Now back to the trip.
On the Road
The minute we entered the building (NOT pictured above), I didn't like the dirty feel or the smell. No problem! We couldn't stay there anyway. The place was booked up with road construction workers who were living there until they finished the construction on the highway we'd just exited. This is one of those "God things" that I love, where he watches over me and gives me blessings without my asking. I had no way to check the internet from my phone for another place to stay. I'm pretty certain it was the era of my flip phone (still have it in its original box). So I did the next best thing! I asked the clerk if she could recommend a nice place in or near that city. She recommended a beautiful inn (place in photo above) that was built in a country setting. Our room with two comfortable beds was super lovely and clean!
There was a visitor center with items you could purchase for souvenirs.

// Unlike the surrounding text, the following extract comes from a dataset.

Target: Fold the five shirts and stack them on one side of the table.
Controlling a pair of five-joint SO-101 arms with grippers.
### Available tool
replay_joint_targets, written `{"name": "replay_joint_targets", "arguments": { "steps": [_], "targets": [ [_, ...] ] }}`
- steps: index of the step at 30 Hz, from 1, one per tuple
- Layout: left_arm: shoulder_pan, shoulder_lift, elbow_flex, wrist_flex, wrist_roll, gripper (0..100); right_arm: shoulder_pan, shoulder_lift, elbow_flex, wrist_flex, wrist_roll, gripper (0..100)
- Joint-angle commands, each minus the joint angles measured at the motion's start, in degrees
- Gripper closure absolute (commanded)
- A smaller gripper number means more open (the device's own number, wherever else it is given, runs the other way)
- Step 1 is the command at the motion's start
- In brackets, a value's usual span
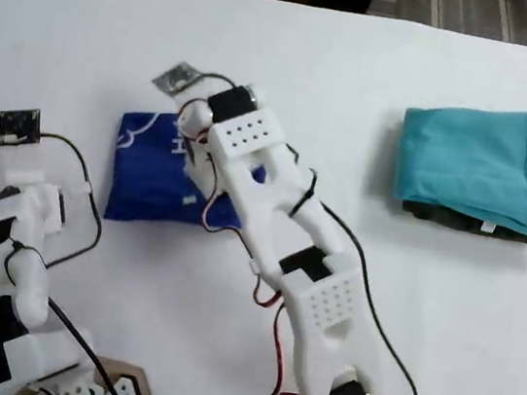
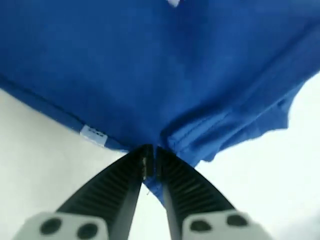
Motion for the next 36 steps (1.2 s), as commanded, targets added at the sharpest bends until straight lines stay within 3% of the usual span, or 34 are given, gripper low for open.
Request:
{"name": "replay_joint_targets", "arguments": {
  "steps": [1, 16, 27, 36],
  "targets": [
    [0.53, -1.14, -0.22, -0.97, 0.26, 97, 1.27, -0.48, -0.26, 4.09, 0.35, 97.8],
    [0.53, -1.14, -0.22, -0.97, 0.26, 97, 1.27, -7.60, 5.01, 4.26, 0.18, 97.8],
    [0.53, -1.14, -0.22, -0.97, 0.26, 97, 0.57, 2.07, 4.31, 4.18, 0.00, 97.8],
    [0.53, -1.14, -0.22, -0.97, 0.26, 97, 4.09, -6.11, -13.89, 2.07, 0.00, 97.8]
  ]
}}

The Masters HotelThe Masters Hotel sat across the street from the visitor center. The hotel was operated by Charles and Caroline Ingalls (Pa and Ma) after leaving Walnut Grove. Pa did more of the managing and Ma did the cooking. Laura is reported to have been nine years old at the time. Her sister Grace was born in Burr Oak. Read about her birth here. In my photo below, you can see a window air conditioner. Photos on their website do not show the window unit. I conclude they switched to a central air system.
The Masters Hotel was its own museum. We took a step back in time and with a guide toured the hotel. It's been years since we took that trip, but I remember the kitchen's location was in the basement. I believe the Ingall's bedroom was located there, as well. Something else that stuck in my memory was a bedroom on the top floor, a tiny room, smaller than most of today's walk-in closets. Our guide told us that the room was often used to bunk several men overnight. It was hard to wrap my head around that at least two men would sleep on the tiny cot like beds while other men slept side-by-side on the floor. The hotel got their money's worth!
The day was beautiful. The hotel was alive with history. Our guide helped us imagine life then and the people who passed through the Master's Hotel.
Have you read any of the Laura Ingalls Wilder books? Have you visited any of the historic home sites?